Para testar essa ideia, a equipe estudou “estrelas de lago” ou “polvos de gelo” em lagos congelados, descritos pela primeira vez por Henry David Thoreau como parte de observações meteorológicas detalhadas que depois se mostraram úteis para climatologistas ao estabelecer uma linha de base.
 
De acordo com observações anteriores, estrelas de lago perto de Breckenridge, no Colorado, se formam quando uma fina camada de gelo no lago é coberta por neve suficiente para que o peso quebre o gelo. Às vezes, um objeto sólido caindo sobre o gelo ou água morna subindo de baixo também contribuem para a perfuração.
 
Quando o buraco se forma, a água mais quente sobe do fundo do lago até o orifício, às vezes criando breves fontes, e se espalha formando os “braços” da figura. Quando o gelo volta a congelar, forma uma camada transparente, permitindo ver a escuridão do lago sob a “estrela”, enquanto ao redor o gelo mais espesso é opaco.
 
“As estrelas de lago são realmente bonitas”, disse Mc Keown, “e são bastante comuns em lagos e lagoas congelados cobertos por neve ou lama. É maravilhoso pensar que elas podem nos dar um vislumbre de processos que ocorrem em Europa e talvez até em outros mundos oceânicos gelados do nosso Sistema Solar.”
 
Crédito da imagem: Professora Lauren Mc Keown
A professora Lauren Mc Keown ao lado de uma estrela de lago alongada que ela acredita poder servir de modelo para a forma de aranha de Europa.
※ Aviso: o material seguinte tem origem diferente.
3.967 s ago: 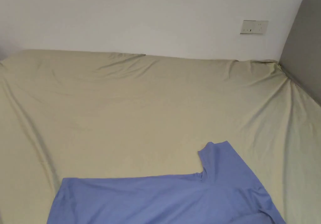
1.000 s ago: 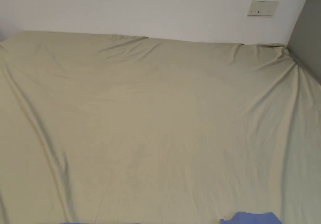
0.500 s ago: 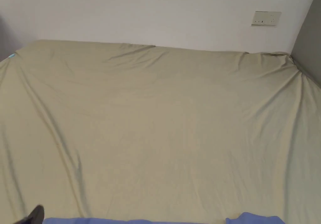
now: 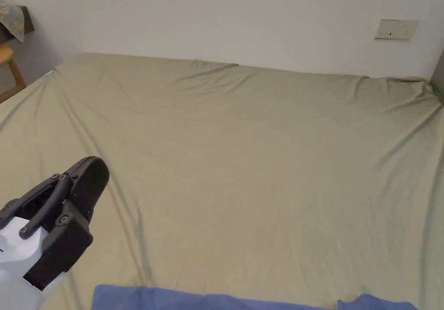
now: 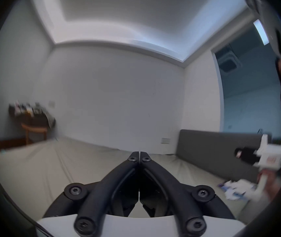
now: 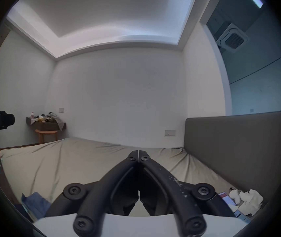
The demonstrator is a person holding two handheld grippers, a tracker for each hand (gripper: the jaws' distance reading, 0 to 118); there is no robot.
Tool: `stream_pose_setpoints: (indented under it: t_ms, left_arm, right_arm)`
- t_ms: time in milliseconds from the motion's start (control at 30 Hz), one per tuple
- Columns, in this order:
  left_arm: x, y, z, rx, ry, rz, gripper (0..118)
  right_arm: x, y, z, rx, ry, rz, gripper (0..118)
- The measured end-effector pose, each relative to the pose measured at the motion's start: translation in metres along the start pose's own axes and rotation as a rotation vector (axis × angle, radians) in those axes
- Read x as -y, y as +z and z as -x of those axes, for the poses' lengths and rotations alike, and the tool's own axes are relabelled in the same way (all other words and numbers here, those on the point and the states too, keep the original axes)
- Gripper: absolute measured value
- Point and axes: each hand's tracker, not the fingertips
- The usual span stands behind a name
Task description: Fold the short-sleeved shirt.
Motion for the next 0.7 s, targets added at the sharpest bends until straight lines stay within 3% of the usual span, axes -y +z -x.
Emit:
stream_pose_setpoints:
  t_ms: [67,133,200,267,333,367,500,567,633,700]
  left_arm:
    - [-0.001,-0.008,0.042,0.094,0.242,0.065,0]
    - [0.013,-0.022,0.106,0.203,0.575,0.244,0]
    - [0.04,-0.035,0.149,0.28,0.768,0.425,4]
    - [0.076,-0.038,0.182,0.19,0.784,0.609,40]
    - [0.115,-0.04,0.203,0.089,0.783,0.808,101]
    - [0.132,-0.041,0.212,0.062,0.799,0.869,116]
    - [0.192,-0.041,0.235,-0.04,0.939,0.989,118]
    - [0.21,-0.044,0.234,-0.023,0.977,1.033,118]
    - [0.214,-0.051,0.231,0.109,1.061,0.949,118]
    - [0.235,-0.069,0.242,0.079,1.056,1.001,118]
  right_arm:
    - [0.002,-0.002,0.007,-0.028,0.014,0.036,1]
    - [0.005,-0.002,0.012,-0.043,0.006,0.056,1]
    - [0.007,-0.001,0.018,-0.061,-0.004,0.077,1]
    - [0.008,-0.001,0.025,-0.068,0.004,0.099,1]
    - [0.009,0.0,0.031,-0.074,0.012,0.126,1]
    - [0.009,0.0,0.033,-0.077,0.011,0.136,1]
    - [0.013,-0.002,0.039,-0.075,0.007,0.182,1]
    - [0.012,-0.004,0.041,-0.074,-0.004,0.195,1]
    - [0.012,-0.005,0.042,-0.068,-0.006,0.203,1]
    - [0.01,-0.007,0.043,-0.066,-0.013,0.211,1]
Em seguida, Mc Keown e a equipe buscaram criar réplicas de Damhán Alla em laboratório, usando gelo com tamanhos de grão e concentrações de sal compatíveis com os que se acredita existirem em Europa. O esforço foi recompensado com o que a equipe chama de “estrelas de laboratório”, que se parecem com versões muito menores das estrelas de lago estudadas ou das aranhas marcianas. O grau em que os braços se ramificam depende do tamanho dos grãos de gelo.
 
Ainda não obtivemos imagens de Damhán Alla com resolução suficientemente alta para confirmar o quão semelhante a forma é, mas a missão Europa Clipper deve mudar isso.
 
Essa explicação entra em conflito com a hipótese inicial de que Damhán Alla fosse composta por fraturas na crosta gelada de Europa.
 
Se os autores estiverem certos, isso pode nos dizer muito sobre a espessura da crosta de Europa e, portanto, sobre o quão difícil seria para futuras missões alcançar o oceano interno. Por outro lado, alguns poderiam argumentar que a presença de aranhas gigantes é uma forma não verbal de enviar uma mensagem como a dos alienígenas no livro e filme 2010: “Não tentem pousar ali.”
 
O estudo foi publicado em acesso aberto no The Planetary Science Journal.